I speak to myself, but have no where to turn, who would dare enlighten me now? Is that not your final task?”

–“That you should seek your own enlightenment, this seems unenlightened to me.”

Me: “But I cast myself in doubt! Do you see how the people run? They can’t stomach me, or I have no ways to judge stomaching!

That I should speak to a wall would fare better for everyone! But then, how could I be so selfish as to speak to a wall!

Damned! I was damned upon birth! And in the end, I cannot even stomach myself!”

–“You laugh.”

Me: “If only underneath. If only under you my soul!

Do you pity me? But at once I see that you don’t. I fear the people –should I fear myself? Do I have no grounds to believe in anything else?

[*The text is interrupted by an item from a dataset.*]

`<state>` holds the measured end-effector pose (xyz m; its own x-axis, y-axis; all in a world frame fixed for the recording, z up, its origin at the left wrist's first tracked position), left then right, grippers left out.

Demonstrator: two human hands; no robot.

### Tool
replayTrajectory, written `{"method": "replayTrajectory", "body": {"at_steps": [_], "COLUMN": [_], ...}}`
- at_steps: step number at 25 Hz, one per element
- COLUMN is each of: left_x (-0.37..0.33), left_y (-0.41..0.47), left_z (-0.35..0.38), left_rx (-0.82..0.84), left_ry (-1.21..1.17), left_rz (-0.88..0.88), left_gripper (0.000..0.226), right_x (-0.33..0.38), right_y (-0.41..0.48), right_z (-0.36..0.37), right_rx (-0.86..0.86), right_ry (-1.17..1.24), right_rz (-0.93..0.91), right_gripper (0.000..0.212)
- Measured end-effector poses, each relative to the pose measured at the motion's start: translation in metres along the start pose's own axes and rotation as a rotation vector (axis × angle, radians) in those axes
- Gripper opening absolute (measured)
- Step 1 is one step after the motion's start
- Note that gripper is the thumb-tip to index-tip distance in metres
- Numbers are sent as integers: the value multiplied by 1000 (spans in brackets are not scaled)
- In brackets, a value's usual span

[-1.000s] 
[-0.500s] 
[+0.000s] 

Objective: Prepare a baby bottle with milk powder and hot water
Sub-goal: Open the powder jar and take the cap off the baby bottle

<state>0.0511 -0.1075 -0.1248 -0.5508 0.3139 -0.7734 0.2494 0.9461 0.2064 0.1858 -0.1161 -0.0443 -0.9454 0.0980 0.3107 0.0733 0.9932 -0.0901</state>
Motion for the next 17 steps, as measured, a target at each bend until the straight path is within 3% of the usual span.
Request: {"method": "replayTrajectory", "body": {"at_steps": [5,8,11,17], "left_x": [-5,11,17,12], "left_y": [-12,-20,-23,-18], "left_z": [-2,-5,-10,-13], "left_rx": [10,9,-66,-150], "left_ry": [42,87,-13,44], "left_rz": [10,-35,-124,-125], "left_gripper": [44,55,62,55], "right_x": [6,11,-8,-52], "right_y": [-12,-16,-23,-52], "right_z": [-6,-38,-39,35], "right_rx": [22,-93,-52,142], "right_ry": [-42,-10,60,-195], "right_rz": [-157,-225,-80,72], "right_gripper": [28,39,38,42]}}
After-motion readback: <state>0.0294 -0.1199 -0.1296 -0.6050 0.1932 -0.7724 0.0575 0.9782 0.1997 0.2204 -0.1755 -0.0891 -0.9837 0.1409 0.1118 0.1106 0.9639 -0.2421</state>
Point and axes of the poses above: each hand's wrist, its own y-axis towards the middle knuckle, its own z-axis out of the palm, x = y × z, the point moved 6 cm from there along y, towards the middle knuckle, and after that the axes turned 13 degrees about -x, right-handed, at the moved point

You’ve caught me spirit! I’ve no where to hide. But then why do you insist, to keep shining light? Does the night not ask for a chance? So that it too may dance?

I heard my shadow the other day. It would have me be gay!

But no, I live in nowadays, this language can’t stay. Too many books and hollow poems, have ruined my brain! That I could not shut off abnormality in speed, I’ve gone to love this me. But is this not the most foolish me, I’ve come to see?”

–“Then I would say you’re free.”

Me: “From who or what do you mean?”

–“…”

Me: “I see. Then I’m finally Alone and free.”